5 of 5 people found the following review helpful:
3.0 out of 5 stars
Good, enjoyable pulp,
By
This review is from: Damnation Alley (The Gregg Press science fiction series) (Hardcover)
After a nuclear war most of North America has become a wasteland known as 'Dammnation Alley'. Hell Tanner, the last surviving Hells Angel and due to die for rape, murder, extortion, etc. is given the choice of delivering a vital vaccine to a plague ridden city or being executed. Zelazny writes a imaginitive and hard edged thriller filled with vivid imagery. I suspect that Hell Tanner was the inspiration for 'Escape From New York' Snake Plisken and its a pity that Jack Smight's film was just a dilute interpretation of the original. I am surprised it hasn't been re-published.
3 of 3 people found the following review helpful:
4.0 out of 5 stars
Post-Apocalyptic Road Trip,
By Psychedelic Cowboy "psychedelic_cowboy" (Burbank, CA United States) - See all my reviews
This review is from: Damnation Alley (Paperback)

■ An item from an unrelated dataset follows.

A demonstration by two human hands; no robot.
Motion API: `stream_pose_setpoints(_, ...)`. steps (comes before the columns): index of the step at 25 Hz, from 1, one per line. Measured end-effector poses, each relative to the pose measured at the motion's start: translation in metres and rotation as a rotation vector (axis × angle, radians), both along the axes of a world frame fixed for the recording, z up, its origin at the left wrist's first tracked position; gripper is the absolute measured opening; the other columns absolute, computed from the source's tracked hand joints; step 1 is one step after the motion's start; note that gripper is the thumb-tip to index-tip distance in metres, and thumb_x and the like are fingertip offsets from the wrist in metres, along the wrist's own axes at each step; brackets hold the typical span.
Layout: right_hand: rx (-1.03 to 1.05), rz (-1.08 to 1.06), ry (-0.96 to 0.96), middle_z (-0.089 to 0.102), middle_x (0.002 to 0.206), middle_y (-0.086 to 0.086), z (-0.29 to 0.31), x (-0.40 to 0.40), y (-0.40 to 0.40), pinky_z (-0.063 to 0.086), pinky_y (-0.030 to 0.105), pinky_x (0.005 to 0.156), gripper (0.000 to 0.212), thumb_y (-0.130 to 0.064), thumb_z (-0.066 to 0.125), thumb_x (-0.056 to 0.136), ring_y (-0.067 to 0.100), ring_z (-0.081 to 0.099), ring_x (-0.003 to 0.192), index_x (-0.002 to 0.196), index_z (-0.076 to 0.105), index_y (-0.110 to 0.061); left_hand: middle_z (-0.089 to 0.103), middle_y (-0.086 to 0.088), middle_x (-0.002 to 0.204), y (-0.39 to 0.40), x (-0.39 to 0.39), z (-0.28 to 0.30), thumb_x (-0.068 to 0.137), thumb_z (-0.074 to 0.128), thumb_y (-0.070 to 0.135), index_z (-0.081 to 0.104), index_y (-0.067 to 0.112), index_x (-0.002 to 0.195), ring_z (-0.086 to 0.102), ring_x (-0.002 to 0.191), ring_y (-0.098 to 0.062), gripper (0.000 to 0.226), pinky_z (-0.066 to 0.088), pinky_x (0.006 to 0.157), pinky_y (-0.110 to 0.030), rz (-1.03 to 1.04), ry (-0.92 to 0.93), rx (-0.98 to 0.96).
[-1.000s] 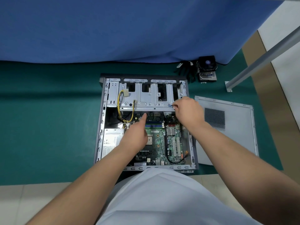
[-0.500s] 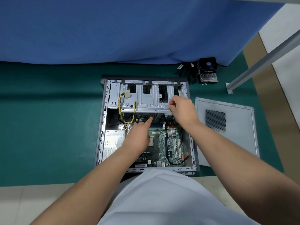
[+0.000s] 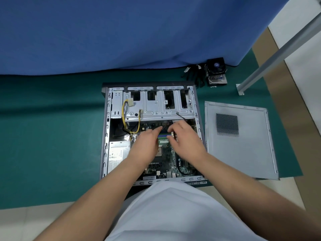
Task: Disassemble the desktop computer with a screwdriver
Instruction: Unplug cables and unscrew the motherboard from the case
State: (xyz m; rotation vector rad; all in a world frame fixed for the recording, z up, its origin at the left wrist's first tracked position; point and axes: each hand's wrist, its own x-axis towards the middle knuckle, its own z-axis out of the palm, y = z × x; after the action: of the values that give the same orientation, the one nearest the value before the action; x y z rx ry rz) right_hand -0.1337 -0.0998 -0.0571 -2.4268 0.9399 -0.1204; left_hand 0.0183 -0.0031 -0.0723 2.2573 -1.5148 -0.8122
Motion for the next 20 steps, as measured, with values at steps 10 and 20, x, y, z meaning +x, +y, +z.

This is an interesting book-- different in some ways from other Zelazny novels. The narrative was less polished than most of his other work. I read this novel on a Greyhound going through some of the area that the story takes place in. I can see why this was made into a film. It has a sort of visual quality, but I never really felt the character was in much danger, or even really challenged, until the encounter with the bikers at the end. Still, the post-apocalyptic road trip across America was intriguing if not gripping. Sort of an On the Road/Art of Motorcycle Maintenance for SF fans. The first thought I had when encountering Hell Tanner was that this must have been the direct inspiration for Snake Pliskin, and that this book (or the 1977 movie) must have been an inspiration for the movie Escape from New York. There are many similarities-- too many for coincidence. It is entertaining, and Hell Tanner is a solid character, far nicer than he believes himself to be. Like all Zelazny novels, my major complaint is that this one is too short. One question I'd like to throw out is that at the end, the "three days" was mentioned, as well as the islands maybe having survived them. Does that mean this is somehow connected to This Immortal?